Barry Trotz does not even need to be asked.
The Nashville Predators coach seizes any opportunity he can these days to campaign for Pekka Rinne as a candidate for some of the National Hockey League’s top individual honors, in particular those for the league’s top goalie and most valuable player.
“I think he’s a Vezina and a Hart [Trophy] candidate,” Trotz said recently.
Similarly, there is virtually no question who will be Trotz’s starting goalie over the remaining three weeks of the season.
“I just told [Rinne], ‘You’re going to be in every game unless I say you’re not,” he said.
Rinne actually rested when the Predators and Buffalo Sabres met Sunday afternoon in Buffalo. Both teams played the previous night, and Rinne faced 40 shots in the Predators’ victory over Detroit.
It paid off — at least in the short term. Anders Lindback gave up three second-period goals, two of them 42 seconds apart, but the Predators rallied in dramatic fashion for a 4-3 overtime victory in a matchup of the eighth-place teams in the Western and Eastern conferences.
Blake Geoffrion registered the 20th hat trick in franchise history when he scored his second and third 64 seconds apart and tied it with 1:23 remaining in regulation. Martin Erat then got the game-winner 27 seconds into the extra period.
The Predators entered the contest tied with Vancouver for the league lead in goals-against per game at 2.29. With the three goals allowed, Nashville fell to second with a 2.30 average.
Rinne trailed Boston’s Tim Thomas by a fraction for the individual lead — Rinne’s was 2.09 and Thomas’ was 2.08.
His 27 wins, though, were seven behind league leaders Jimmy Howard of Detroit and Carey Price of Montreal — players from two of the league’s glamour franchises and major media markets. He had the same number of appearances as Howard.
“We know how good [Rinne] is,” captain Shea Weber said last week. “He is our MVP, and without him I don’t think we’d be in this situation right now. So he might not get the recognition around the league, but we certainly know what he means to us.”
Before Sunday, Rinne started 20 consecutive contests — the longest stretch of his career and fourth-longest in franchise history — and was 10-7-3 over that span. He allowed more than two goals in just one of those 60 periods.
Lindback stopped all 11 Sabres’ shots he saw in the opening 20 minutes, which ended with Nashville up 1-0 courtesy of Geoffrion’s first goal. He then allowed the three goals when he saw 17 more pucks in the second but eventually finished with 35 saves, which matched his second-highest total, and improved to 11-5-2 overall – 6-1-2 against Eastern Conference opponents.
There is reason to think that was his final appearance of the regular season.

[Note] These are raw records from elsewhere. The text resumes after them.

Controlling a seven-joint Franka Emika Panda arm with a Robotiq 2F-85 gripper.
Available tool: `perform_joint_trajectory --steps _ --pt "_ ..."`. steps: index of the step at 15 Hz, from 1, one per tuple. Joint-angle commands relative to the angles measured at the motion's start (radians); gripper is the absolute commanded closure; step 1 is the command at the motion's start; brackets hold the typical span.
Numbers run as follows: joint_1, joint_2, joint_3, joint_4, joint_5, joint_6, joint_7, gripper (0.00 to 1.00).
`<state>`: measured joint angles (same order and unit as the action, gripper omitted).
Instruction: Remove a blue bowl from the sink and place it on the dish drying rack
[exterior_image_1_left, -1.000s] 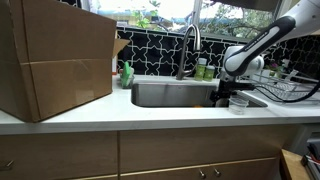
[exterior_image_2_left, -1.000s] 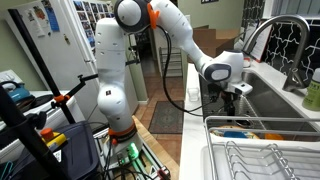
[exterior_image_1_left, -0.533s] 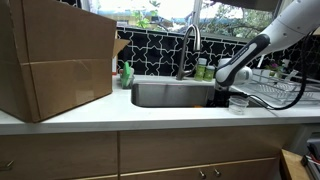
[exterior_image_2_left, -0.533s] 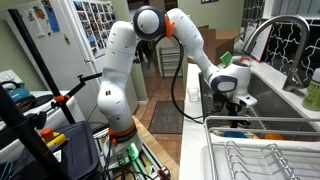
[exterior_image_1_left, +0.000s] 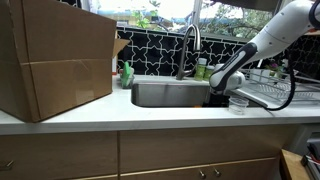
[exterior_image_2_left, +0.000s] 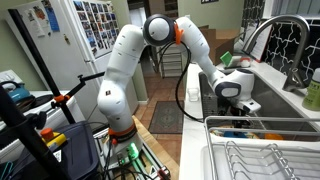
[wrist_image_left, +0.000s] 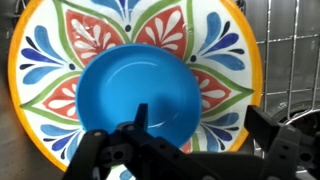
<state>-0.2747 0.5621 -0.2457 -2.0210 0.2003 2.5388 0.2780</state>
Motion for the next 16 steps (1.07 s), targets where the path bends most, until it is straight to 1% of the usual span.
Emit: perform_joint_trajectory --steps 1,2,3,4,6,9,11,12,15,16 --pt "-0.018 0.055 0.025 0.045 0.046 0.024 -0.002 0.27" --pt "-0.017 0.059 0.027 0.049 0.050 0.025 -0.003 0.29" --pt "-0.019 0.063 0.030 0.053 0.057 0.024 -0.005 0.37" --pt "-0.018 0.068 0.030 0.057 0.061 0.026 -0.003 0.47" --pt "-0.018 0.074 0.029 0.062 0.064 0.027 -0.002 0.61" --pt "-0.015 0.081 0.025 0.068 0.065 0.025 0.003 0.85" --pt "-0.017 0.089 0.024 0.072 0.069 0.019 0.009 0.98" --pt "-0.018 0.092 0.023 0.072 0.069 0.021 0.013 1.00" --pt "-0.024 0.076 0.023 0.068 0.074 0.016 0.015 0.99" --pt "-0.031 0.058 0.026 0.059 0.080 0.010 0.010 1.00"
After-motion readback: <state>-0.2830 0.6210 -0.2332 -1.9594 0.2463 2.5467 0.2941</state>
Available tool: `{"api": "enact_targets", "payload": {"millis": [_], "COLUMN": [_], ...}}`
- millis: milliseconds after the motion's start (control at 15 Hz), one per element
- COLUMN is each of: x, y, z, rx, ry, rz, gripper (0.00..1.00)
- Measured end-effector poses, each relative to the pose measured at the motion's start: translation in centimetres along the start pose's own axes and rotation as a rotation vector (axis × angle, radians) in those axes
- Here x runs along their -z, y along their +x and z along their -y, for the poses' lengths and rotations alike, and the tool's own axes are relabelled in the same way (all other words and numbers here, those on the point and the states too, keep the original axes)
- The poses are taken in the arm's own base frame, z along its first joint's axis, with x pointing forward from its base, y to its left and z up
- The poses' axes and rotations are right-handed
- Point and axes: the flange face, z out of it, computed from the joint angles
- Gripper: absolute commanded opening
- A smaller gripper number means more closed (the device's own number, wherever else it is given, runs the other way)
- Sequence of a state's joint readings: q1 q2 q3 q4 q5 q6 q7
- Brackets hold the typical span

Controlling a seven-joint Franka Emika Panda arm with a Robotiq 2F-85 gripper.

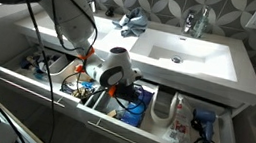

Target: Turn the box over

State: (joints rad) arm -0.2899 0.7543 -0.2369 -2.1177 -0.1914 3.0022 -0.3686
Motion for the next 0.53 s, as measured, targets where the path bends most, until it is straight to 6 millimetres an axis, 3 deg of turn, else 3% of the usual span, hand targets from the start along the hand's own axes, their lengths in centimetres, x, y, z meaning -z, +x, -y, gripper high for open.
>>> {"api": "enact_targets", "payload": {"millis": [533], "x": [0.0], "y": [-1.2], "z": [-1.8], "rx": [0.061], "ry": [-0.032], "rz": [0.019], "gripper": [0.0]}}
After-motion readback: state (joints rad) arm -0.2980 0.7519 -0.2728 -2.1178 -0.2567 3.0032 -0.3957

The Predators have nine games remaining and just one back-to-back — their final two games, April 8 against Columbus and April 9 at St. Louis. If their playoff status remains in doubt at that point, there will be no doubt who plays those two.
“We’ll make those decisions on a day-to-day basis,” Trotz said.
They ought to be easy ones.
• The Predators had no wins in the four-on-four overtime period in their first 70 games. Now they have two in their last three contests.
The primary and secondary assists on both overtime goals went to Ryan Suter and David Legwand, respectively.
• Suter has 31 assists, which makes this the third straight season he has had 30 or more. Kimmo Timonen and Cliff Ronning (four straight) are the only players in franchise history with more.
• Geoffrion’s hat trick was the second by a Predators’ player against Buffalo in 14 all-time meetings. Vladimir Orszagh scored three in a 4-1 victory at home on Nov. 29, 2003.
The Predators are 19-0-1 all-time when one of their players has a hat trick. The exception was a 3-3 tie with Phoenix (Scott Walker scored all three) on Dec. 22, 2003.